TensorFlow's Deep MNIST tutorial

https://www.tensorflow.org/get_started/mnist/pros

  • start tf.session
  • define a model
  • define a training loss function
  • train using TensorFlow

In [1]:
#load mnist data
from tensorflow.examples.tutorials.mnist import input_data
mnist = input_data.read_data_sets('MNIST_data', one_hot=True)


Extracting MNIST_data/train-images-idx3-ubyte.gz
Extracting MNIST_data/train-labels-idx1-ubyte.gz
Extracting MNIST_data/t10k-images-idx3-ubyte.gz
Extracting MNIST_data/t10k-labels-idx1-ubyte.gz

Initiate a tf.session

We're going to eventually define a graph which will represent a "dataflow computation". Before we start buiding our graph by creating nodes, we first initial a tf.session. A session allows us to execute graphs. It also allows for the specification of resource allocation (more than one CPU/GPU/machine). The session also holds the values of our intermediate results during training and the values of variables during training.


In [3]:
#Start TensorFlow InteractiveSession
import tensorflow as tf
sess = tf.InteractiveSession()

In [4]:
# create placeholder nodes for the input images and target output

#x will consist of a 2d tensor floating point numbers. 784  = 28*28 pixels 
# None indicates the batch size, because we specify 'None' can be a variable size
x = tf.placeholder(tf.float32, shape=[None, 784])

#y_ is another 2d tensor, where each row isicallly a one-hot 10 diminsional vector
#shape option allows TF to automatically catch bugs due to inconsistent
# tensor shapes
y_ = tf.placeholder(tf.float32, shape=[None, 10])

Variables

A Variable is a value that "lives in TensorFlow's computation graph".


In [7]:
W = tf.Variable(tf.zeros([784,10]))
b = tf.Variable(tf.zeros([10]))

Before we can use them, gotta intialize them


In [8]:
sess.run(tf.global_variables_initializer())

Let's add in a regression model.


In [9]:
#x: input images
#W: weight matrix
#b: bias
y = tf.matmul(x,W) + b

Specify a corss-entropy loss function. So, the cross-entropy between the target and the softmax activation function applied to the model's prediction.

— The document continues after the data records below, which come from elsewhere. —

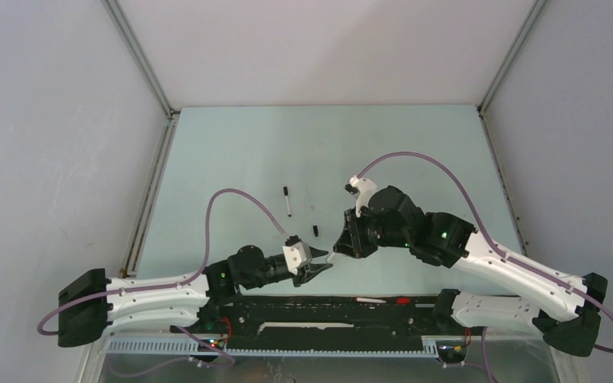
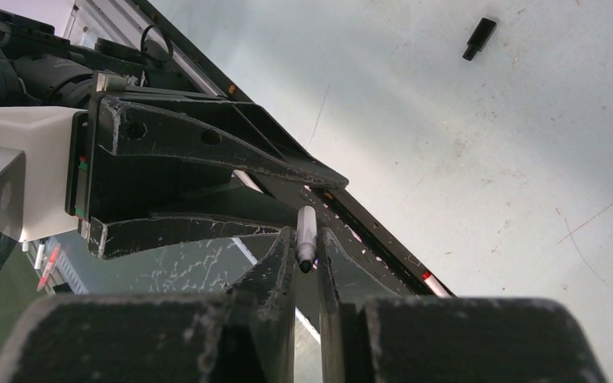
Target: Insert the pens into the pen caps
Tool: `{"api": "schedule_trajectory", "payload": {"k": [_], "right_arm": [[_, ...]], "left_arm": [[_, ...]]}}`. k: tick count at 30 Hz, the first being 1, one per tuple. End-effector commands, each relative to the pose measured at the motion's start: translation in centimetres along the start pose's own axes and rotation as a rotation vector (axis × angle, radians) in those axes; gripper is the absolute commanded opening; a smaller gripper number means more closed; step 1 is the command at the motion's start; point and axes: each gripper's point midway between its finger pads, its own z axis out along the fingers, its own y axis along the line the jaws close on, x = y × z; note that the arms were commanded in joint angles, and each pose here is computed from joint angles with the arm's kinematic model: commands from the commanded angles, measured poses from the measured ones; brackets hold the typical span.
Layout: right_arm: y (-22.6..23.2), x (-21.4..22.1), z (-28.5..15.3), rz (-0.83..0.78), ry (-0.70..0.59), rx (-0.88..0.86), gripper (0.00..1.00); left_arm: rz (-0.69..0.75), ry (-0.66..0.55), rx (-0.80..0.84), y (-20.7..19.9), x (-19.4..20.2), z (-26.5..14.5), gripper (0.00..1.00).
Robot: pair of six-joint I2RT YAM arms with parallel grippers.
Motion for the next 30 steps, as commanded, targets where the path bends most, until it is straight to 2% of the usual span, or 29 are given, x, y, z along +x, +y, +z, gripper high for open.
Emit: {"api": "schedule_trajectory", "payload": {"k": [1,14,17,19,20,22,23,25,27,30], "right_arm": [[1.4,-1.7,-0.3,-0.003,-0.051,-0.036,0.0],[1.6,-1.4,0.4,-0.012,-0.032,-0.04,0.0],[1.8,-1.4,0.4,-0.016,-0.033,-0.046,0.0],[1.9,-1.4,0.4,-0.019,-0.034,-0.05,0.0],[1.9,-1.4,0.4,-0.019,-0.035,-0.051,0.0],[2.2,-1.5,0.3,-0.029,-0.037,-0.065,0.0],[2.5,-1.5,0.2,-0.036,-0.038,-0.081,0.04],[2.9,-1.8,-0.1,-0.052,-0.049,-0.106,0.32],[3.2,-2.1,-0.6,-0.068,-0.074,-0.119,0.51],[3.3,-2.9,-1.6,-0.094,-0.124,-0.121,0.63]], "left_arm": [[0.019,-0.083,-0.005,0.1,-3.2,0.5,0.38],[-0.002,-0.078,-0.008,0.0,-3.0,0.9,0.28],[-0.003,-0.067,-0.018,0.2,-2.9,1.0,0.2],[-0.003,-0.057,-0.021,0.3,-2.7,1.0,0.04],[-0.005,-0.052,-0.026,0.3,-2.7,1.1,0.01],[-0.015,-0.043,-0.034,0.4,-2.6,1.2,0.0],[-0.021,-0.044,-0.037,0.5,-2.6,1.2,0.0],[-0.039,-0.048,-0.039,0.4,-2.7,1.3,0.0],[-0.058,-0.058,-0.039,0.4,-2.9,1.3,0.0],[-0.102,-0.079,-0.025,0.0,-3.4,1.3,0.0]]}}
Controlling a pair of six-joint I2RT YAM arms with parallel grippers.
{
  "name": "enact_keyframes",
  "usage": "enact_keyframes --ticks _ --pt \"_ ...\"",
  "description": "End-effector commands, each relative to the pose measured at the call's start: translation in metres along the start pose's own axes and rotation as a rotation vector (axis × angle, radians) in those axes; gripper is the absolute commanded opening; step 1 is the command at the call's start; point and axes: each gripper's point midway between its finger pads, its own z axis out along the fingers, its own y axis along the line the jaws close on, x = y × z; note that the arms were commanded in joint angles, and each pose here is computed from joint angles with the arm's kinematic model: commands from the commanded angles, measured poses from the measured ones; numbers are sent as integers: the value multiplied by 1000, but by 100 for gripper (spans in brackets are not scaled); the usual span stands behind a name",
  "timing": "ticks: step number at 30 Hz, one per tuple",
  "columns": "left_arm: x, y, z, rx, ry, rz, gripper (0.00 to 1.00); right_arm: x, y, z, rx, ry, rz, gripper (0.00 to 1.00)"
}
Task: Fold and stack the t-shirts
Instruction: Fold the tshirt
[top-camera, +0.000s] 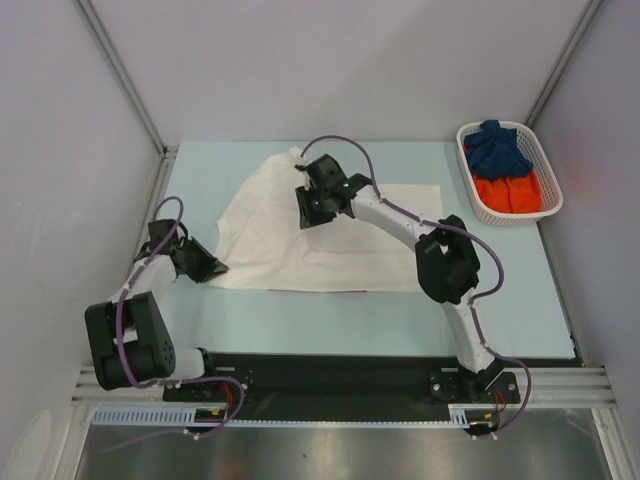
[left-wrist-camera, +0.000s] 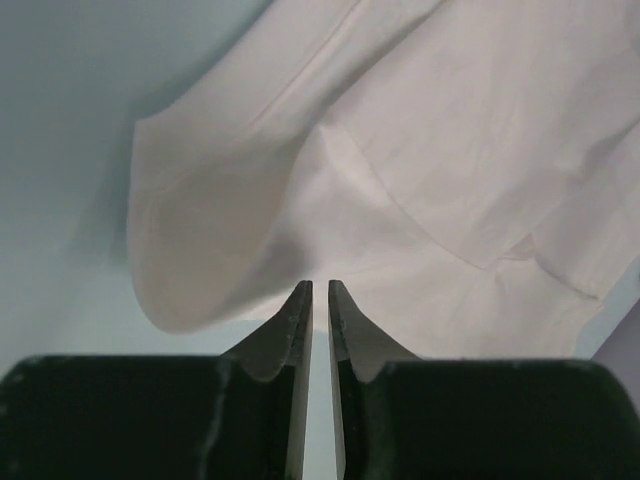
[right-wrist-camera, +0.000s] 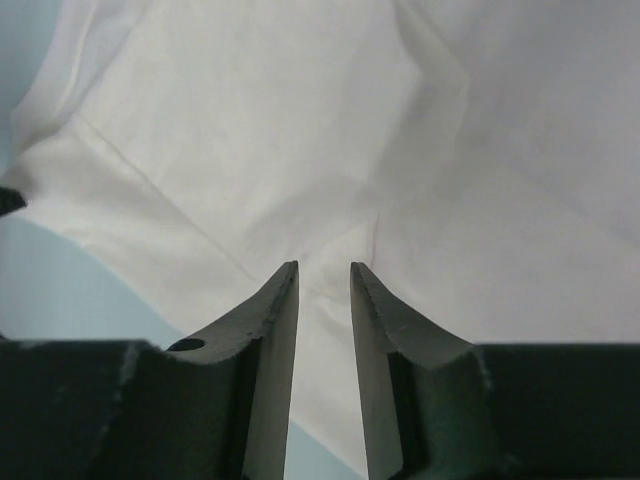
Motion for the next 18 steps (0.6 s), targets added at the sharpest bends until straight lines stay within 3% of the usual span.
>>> enact_keyframes --ticks 1,6,7,14,18 --pt "-4 8 10 -33 14 -35 15 13 17 -30 -153 49 107 32" --pt "-15 41 35 -153 40 -77 14 42 -8 -47 -122 109 154 31" --pt "-14 49 38 -188 53 -73 14 64 -21 -47 -85 150 173 31" --pt "-10 74 43 -271 107 -82 14 102 -99 -93 39 123 377 29" --pt "-5 67 27 -246 76 -71 24 131 -136 -124 168 176 446 29"
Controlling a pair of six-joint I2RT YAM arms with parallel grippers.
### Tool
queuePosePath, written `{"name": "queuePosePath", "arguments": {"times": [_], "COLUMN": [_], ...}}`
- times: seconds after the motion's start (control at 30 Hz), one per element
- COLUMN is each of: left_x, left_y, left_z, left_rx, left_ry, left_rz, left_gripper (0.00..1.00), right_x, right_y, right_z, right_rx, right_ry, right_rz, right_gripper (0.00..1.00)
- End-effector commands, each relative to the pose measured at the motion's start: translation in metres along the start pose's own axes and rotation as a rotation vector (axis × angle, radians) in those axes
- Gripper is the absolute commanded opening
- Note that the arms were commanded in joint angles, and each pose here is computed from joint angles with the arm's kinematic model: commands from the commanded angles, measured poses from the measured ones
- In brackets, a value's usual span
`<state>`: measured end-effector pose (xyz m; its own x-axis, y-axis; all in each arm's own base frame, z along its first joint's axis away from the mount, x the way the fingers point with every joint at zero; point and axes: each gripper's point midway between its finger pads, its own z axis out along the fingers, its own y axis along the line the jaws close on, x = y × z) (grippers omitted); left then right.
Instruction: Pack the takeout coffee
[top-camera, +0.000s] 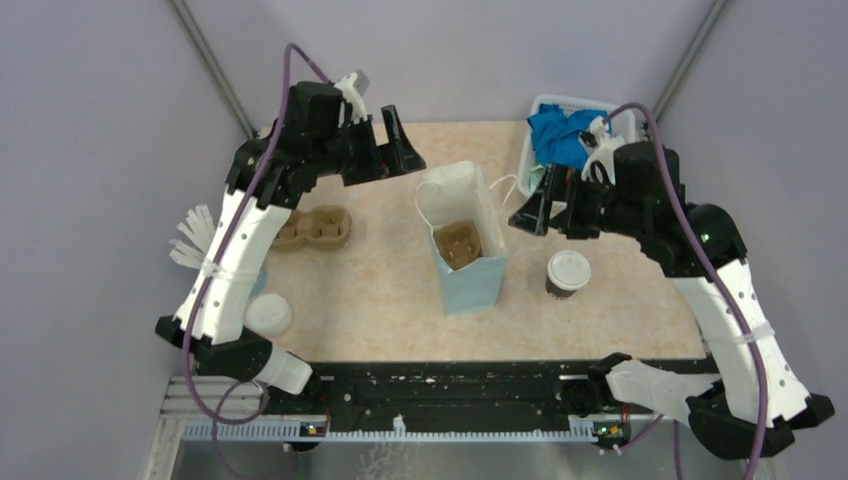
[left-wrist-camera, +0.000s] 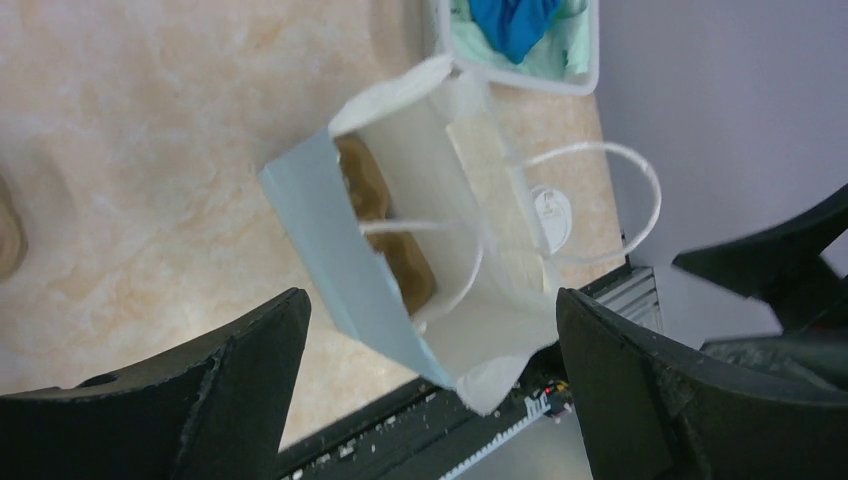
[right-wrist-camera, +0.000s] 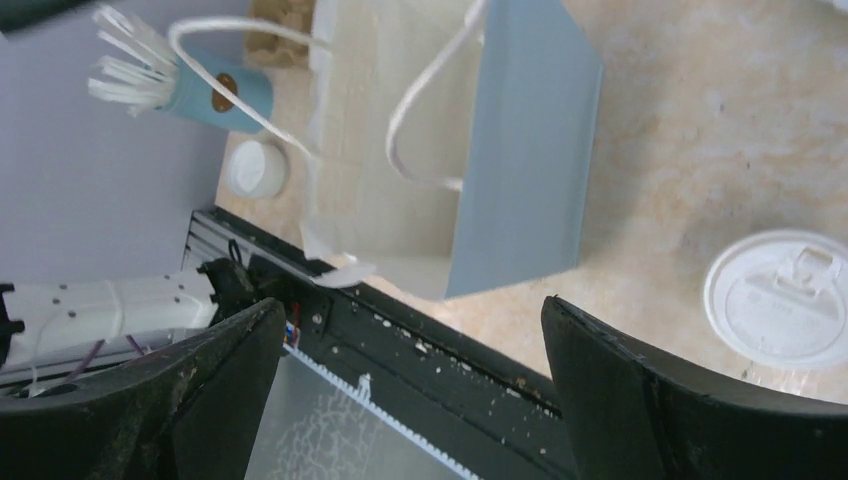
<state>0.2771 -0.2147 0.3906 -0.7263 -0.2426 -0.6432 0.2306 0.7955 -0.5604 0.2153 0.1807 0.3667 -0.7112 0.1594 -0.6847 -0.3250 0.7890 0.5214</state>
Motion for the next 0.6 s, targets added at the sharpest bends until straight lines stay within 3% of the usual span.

Note that tf.nn.softmax_cross_entropy_with_logits internally applies the softmax on the model's unnormalized model prediction and sums across all classes, and tf.reduce_mean takes the average over these sums.


In [11]:
cross_entropy = tf.reduce_mean(
    tf.nn.softmax_cross_entropy_with_logits(labels=y_, logits=y))

Train the model


In [15]:
%%time
train_step = tf.train.GradientDescentOptimizer(0.5).minimize(cross_entropy)

for _ in range(1000):
    batch = mnist.train.next_batch(100)
    train_step.run(feed_dict={x: batch[0], y_: batch[1]})


CPU times: user 1.85 s, sys: 324 ms, total: 2.18 s
Wall time: 1.38 s

In [15]:
batch = mnist.train.next_batch(100)
batch[1].shape


Out[15]:
(100, 10)

Evaluate the model


In [20]:
#tf.argmax gives an index of the highest entry in a tensor along some axis
correct_prediction = tf.equal(tf.argmax(y,1), tf.argmax(y_,1))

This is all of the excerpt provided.